- Problem details -
Word for word, print each record, dropping any image it holds.

- Task material -
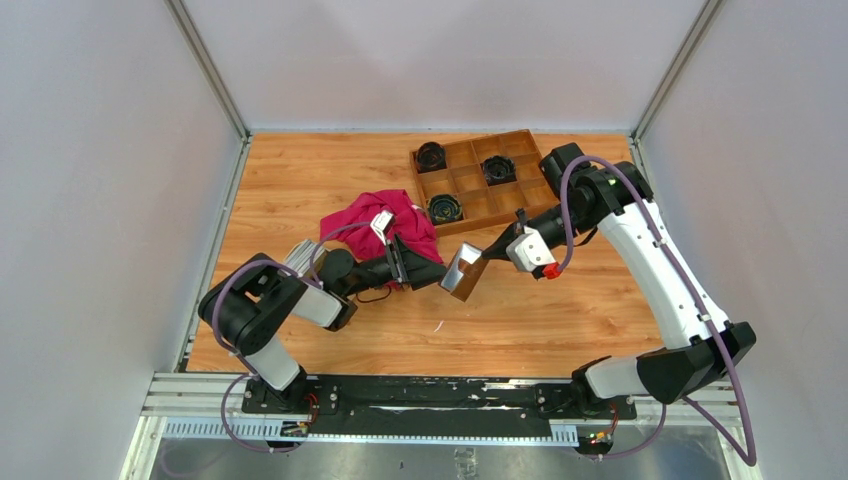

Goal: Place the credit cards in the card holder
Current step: Open the card holder at the center of the board.

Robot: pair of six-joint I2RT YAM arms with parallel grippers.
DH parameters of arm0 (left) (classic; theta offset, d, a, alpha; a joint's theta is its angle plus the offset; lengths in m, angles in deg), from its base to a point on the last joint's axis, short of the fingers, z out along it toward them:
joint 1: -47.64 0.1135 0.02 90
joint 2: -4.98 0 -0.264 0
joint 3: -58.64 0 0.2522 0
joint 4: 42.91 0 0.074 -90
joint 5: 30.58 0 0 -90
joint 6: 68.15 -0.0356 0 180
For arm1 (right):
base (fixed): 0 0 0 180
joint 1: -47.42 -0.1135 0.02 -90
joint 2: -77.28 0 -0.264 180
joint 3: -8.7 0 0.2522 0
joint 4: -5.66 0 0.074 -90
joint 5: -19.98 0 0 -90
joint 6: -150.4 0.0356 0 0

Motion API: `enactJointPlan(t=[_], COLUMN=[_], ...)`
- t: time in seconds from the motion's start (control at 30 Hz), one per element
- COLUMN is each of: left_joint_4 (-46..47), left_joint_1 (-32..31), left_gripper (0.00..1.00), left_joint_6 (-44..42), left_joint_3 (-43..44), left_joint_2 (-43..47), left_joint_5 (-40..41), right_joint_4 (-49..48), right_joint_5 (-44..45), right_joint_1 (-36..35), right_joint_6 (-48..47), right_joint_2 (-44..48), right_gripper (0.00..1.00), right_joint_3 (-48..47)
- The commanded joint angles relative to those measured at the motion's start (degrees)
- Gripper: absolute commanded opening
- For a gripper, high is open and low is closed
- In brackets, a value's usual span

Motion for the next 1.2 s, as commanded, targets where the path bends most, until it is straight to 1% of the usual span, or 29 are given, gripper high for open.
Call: enactJointPlan(t=[0.0, 0.1, 0.2, 0.27, 0.37, 0.57, 0.6, 0.63, 0.67, 0.7, 0.73, 0.8, 0.83, 0.87, 0.9, 1.0, 1.17], left_joint_4=[2.49, 2.53, 2.47, 2.49, 2.56, 1.78, -0.69, -4.15, -10.12, -17.19, -25.73, -45.44, -53.33, -59.21, -62.62, -69.36, -75.04], left_joint_1=[0.34, 0.32, 0.37, 0.37, 0.30, 0.41, 0.41, 0.34, 0.33, 0.26, 0.04, -1.84, -3.02, -3.99, -4.92, -7.68, -14.24], left_gripper=[0.55, 0.49, 0.37, 0.26, 0.01, 0.00, 0.00, 0.00, 0.00, 0.00, 0.00, 0.00, 0.00, 0.00, 0.00, 0.00, 0.00], left_joint_6=[1.78, 1.75, 1.93, 1.88, 1.40, -2.74, -4.39, -6.73, -10.05, -14.11, -21.19, -34.05, -39.12, -42.94, -45.20, -49.99, -53.63], left_joint_3=[1.07, 1.69, 2.78, 3.45, 3.89, 3.64, 3.82, 4.14, 4.34, 4.75, 5.60, 8.53, 10.08, 11.70, 12.15, 12.82, 14.34], left_joint_2=[1.59, 1.69, 1.22, 0.89, 0.68, 0.70, 0.95, 1.59, 2.70, 4.31, 6.92, 12.91, 15.79, 17.97, 20.34, 22.63, 22.55], left_joint_5=[-1.63, -1.91, -2.58, -3.18, -3.80, -4.59, -4.61, -4.66, -4.13, -3.31, -1.76, 3.92, 7.83, 11.39, 14.84, 23.58, 37.06], right_joint_4=[1.32, 0.84, 0.14, -0.54, -1.87, -4.11, -4.68, -5.30, -6.54, -8.00, -9.01, -9.86, -9.92, -9.88, -9.87, -9.95, -10.90], right_joint_5=[-3.56, -3.68, -3.50, -3.50, -3.06, -1.84, -1.63, -1.37, -1.26, -1.20, -1.22, -2.69, -3.88, -5.39, -6.69, -9.29, -13.66], right_joint_1=[0.74, 0.76, 0.97, 1.53, 2.91, 6.36, 6.66, 6.73, 6.80, 6.82, 6.94, 7.57, 8.04, 8.71, 9.37, 11.13, 12.79], right_joint_6=[-6.68, -6.63, -6.36, -6.04, -5.59, -6.07, -5.81, -5.33, -3.84, -1.65, 0.23, 4.56, 6.94, 9.28, 11.28, 18.41, 33.51], right_joint_2=[-0.49, -0.20, 0.25, 0.78, 1.52, 2.40, 2.27, 2.01, 1.65, 1.18, 0.54, -0.98, -1.73, -2.39, -2.83, -3.03, -4.17], right_gripper=[0.00, 0.00, 0.00, 0.00, 0.00, 0.00, 0.00, 0.03, 0.10, 0.20, 0.26, 0.35, 0.39, 0.43, 0.45, 0.49, 0.49], right_joint_3=[0.12, 1.68, 3.31, 4.48, 6.84, 14.08, 15.38, 16.66, 18.51, 19.80, 20.96, 22.38, 22.64, 22.76, 22.87, 22.03, 20.18])
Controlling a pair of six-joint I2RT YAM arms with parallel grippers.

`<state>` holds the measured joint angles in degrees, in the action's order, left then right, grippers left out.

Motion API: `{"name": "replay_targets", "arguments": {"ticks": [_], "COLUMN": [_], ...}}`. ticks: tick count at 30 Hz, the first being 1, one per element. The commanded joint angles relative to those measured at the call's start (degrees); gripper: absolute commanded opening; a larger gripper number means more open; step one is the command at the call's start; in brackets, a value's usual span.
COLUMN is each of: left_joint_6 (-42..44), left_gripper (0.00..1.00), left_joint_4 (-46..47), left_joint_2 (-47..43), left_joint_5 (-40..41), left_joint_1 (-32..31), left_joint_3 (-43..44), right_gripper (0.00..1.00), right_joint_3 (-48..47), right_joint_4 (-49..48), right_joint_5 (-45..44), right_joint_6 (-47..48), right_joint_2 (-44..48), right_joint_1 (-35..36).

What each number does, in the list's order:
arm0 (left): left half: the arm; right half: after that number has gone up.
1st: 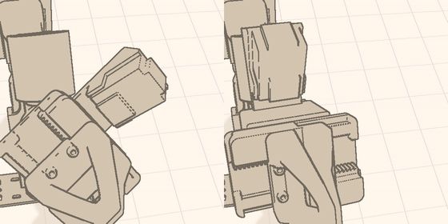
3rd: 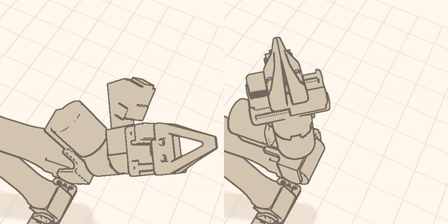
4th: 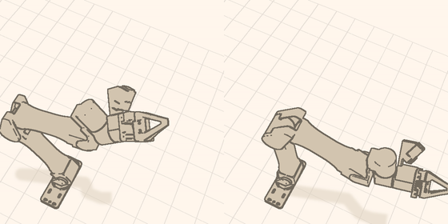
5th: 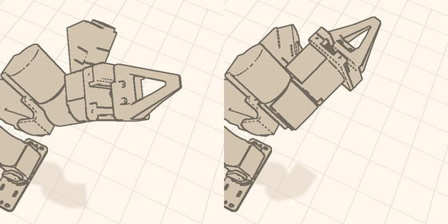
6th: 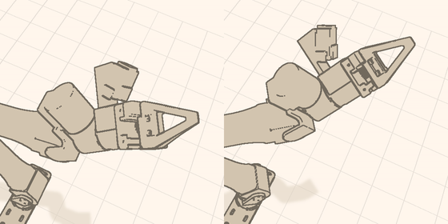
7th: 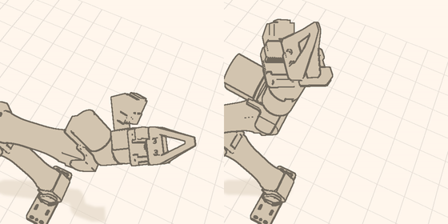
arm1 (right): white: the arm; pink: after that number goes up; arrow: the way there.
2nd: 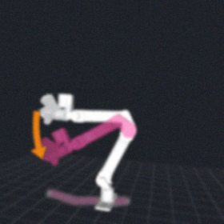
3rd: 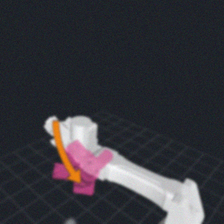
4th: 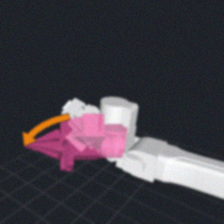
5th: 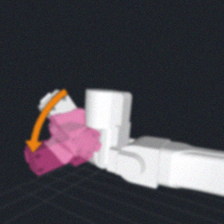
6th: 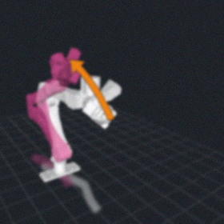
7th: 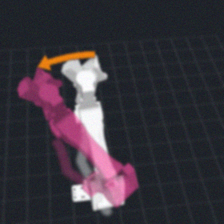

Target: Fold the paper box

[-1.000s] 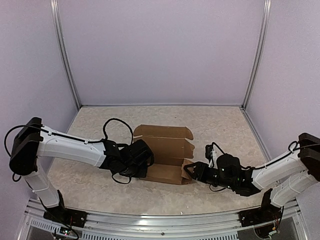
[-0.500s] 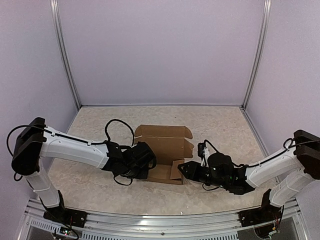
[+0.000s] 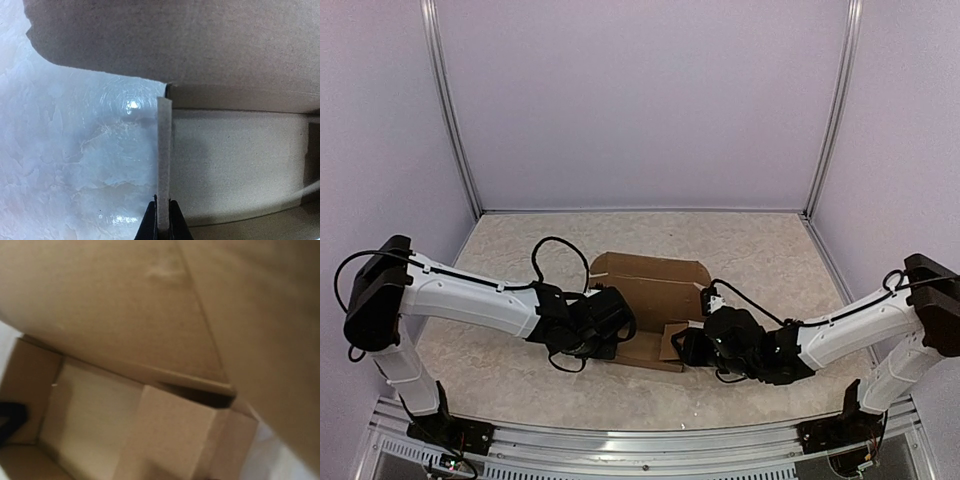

- Expected answer -
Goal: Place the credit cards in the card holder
Current step: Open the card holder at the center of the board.

Robot: pair of six-joint I2RT YAM arms with parallel grippers.
DH parameters of arm0 (left) (classic; theta offset, d, a, alpha; a joint's theta is its angle plus the offset; lengths in m, angles in deg), from its base to a point on the last joint's axis, short of the fingers, z out along it toward them:
joint 1: -47.64 0.1135 0.02 90
joint 2: -4.98 0 -0.264 0
joint 3: -58.64 0 0.2522 0
joint 4: 42.91 0 0.074 -90
joint 5: 30.58 0 0 -90
joint 6: 68.15 -0.0356 0 180
For arm1 (right):
base (fixed): 0 0 0 180
joint 1: -47.42 -0.1135 0.02 -90
joint 2: -77.28 0 -0.264 180
joint 3: -8.7 0 0.2522 0
joint 4: -5.66 0 0.074 -90
joint 5: -19.98 0 0 -90
joint 6: -150.4 0.0356 0 0

Motion API: `enactJointPlan(t=[_], COLUMN=[_], ...)`
- t: time in seconds from the motion's start (control at 30 Hz), one per element
- COLUMN is each of: left_joint_4 (-46..47), left_joint_1 (-32..31), left_gripper (0.00..1.00), left_joint_6 (-44..42), left_joint_3 (-43..44), left_joint_2 (-43..47), left_joint_5 (-40..41), right_joint_4 (-49..48), right_joint_5 (-44..45), right_joint_1 (-36..35), right_joint_6 (-48..47), right_joint_2 (-44..48), right_gripper (0.00..1.00), right_joint_3 (-48..47)
- The commanded joint angles relative to those measured at the motion's start (degrees)
- Gripper: absolute commanded opening
- For a gripper, high is open and low is closed
- In brackets, a value's usual span

Motion for the next 1.2 s, as commanded, targets where the path bends most, until it is straight to 1% of the usual span, or 29 are given, gripper high for open.
Call: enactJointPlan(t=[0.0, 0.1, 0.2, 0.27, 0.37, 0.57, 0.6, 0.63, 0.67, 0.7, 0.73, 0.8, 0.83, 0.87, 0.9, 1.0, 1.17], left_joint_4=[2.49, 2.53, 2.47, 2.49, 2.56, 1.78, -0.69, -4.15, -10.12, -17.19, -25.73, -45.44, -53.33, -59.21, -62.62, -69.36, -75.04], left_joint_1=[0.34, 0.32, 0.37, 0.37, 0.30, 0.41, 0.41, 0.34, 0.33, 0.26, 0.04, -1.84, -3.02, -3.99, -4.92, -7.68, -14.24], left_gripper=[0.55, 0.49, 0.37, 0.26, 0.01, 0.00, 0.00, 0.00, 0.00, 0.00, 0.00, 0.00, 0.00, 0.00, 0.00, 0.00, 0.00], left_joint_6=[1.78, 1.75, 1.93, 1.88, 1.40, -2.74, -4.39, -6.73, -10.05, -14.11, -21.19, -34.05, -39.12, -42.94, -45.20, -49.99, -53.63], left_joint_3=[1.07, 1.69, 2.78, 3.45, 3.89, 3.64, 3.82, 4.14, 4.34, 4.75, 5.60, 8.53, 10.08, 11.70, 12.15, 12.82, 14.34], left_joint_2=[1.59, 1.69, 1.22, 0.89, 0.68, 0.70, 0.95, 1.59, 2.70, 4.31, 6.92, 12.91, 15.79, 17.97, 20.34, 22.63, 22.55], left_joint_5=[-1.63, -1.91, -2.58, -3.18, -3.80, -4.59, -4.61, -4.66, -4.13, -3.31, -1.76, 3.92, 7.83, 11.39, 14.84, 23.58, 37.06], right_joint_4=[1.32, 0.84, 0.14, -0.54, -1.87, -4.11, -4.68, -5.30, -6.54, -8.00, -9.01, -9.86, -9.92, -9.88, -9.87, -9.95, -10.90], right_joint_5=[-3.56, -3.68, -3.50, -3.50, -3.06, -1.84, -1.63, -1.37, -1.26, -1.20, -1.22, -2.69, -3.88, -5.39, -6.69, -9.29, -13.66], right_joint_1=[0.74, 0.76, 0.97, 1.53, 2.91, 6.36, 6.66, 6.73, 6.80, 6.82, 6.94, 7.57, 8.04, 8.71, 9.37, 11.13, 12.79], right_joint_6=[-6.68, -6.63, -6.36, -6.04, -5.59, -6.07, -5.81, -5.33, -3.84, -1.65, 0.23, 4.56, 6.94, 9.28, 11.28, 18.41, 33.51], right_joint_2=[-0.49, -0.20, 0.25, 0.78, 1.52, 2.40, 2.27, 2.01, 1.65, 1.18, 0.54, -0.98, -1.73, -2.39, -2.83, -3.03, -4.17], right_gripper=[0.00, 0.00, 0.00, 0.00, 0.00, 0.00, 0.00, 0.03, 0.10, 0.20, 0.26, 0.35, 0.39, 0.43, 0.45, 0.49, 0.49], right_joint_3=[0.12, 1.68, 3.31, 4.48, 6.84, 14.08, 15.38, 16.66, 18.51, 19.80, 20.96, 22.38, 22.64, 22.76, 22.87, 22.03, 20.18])
Controlling a pair of six-joint I2RT YAM arms with parallel grippers.

`<state>` holds the measured joint angles in degrees, in the action's order, left then right, grippers left out.

Motion API: `{"name": "replay_targets", "arguments": {"ticks": [_], "COLUMN": [_], ...}}`. ticks: tick count at 30 Hz, the first being 1, one per element. The commanded joint angles relative to those measured at the call's start (degrees); gripper: absolute commanded opening; a larger gripper number means more open; step one is the command at the call's start; in brackets, a value's usual span.
COLUMN is each of: left_joint_6 (-42..44), left_gripper (0.00..1.00), left_joint_4 (-46..47), left_joint_2 (-47..43), left_joint_5 (-40..41), left_joint_1 (-32..31), left_joint_3 (-43..44), right_gripper (0.00..1.00), right_joint_3 (-48..47), right_joint_4 (-49..48), right_joint_5 (-45..44), right_joint_6 (-47..48), right_joint_2 (-44..48), right_joint_1 (-35..36).

What each number does, in the list's order:
arm0 (left): left half: the arm; right half: after that number has gone up.
1st: 
3rd: 
4th: 
5th: 
6th: 
7th: 
arm1 (right): white: the arm; pink: after that number goes up; arrow: the way there.
2nd: 
3rd: 
4th: 
5th: 
6th: 
7th: 

Target: Fold the paper box

[-1.000s] 
[-0.500s] 
[+0.000s] 

The requested output has been fully supplied.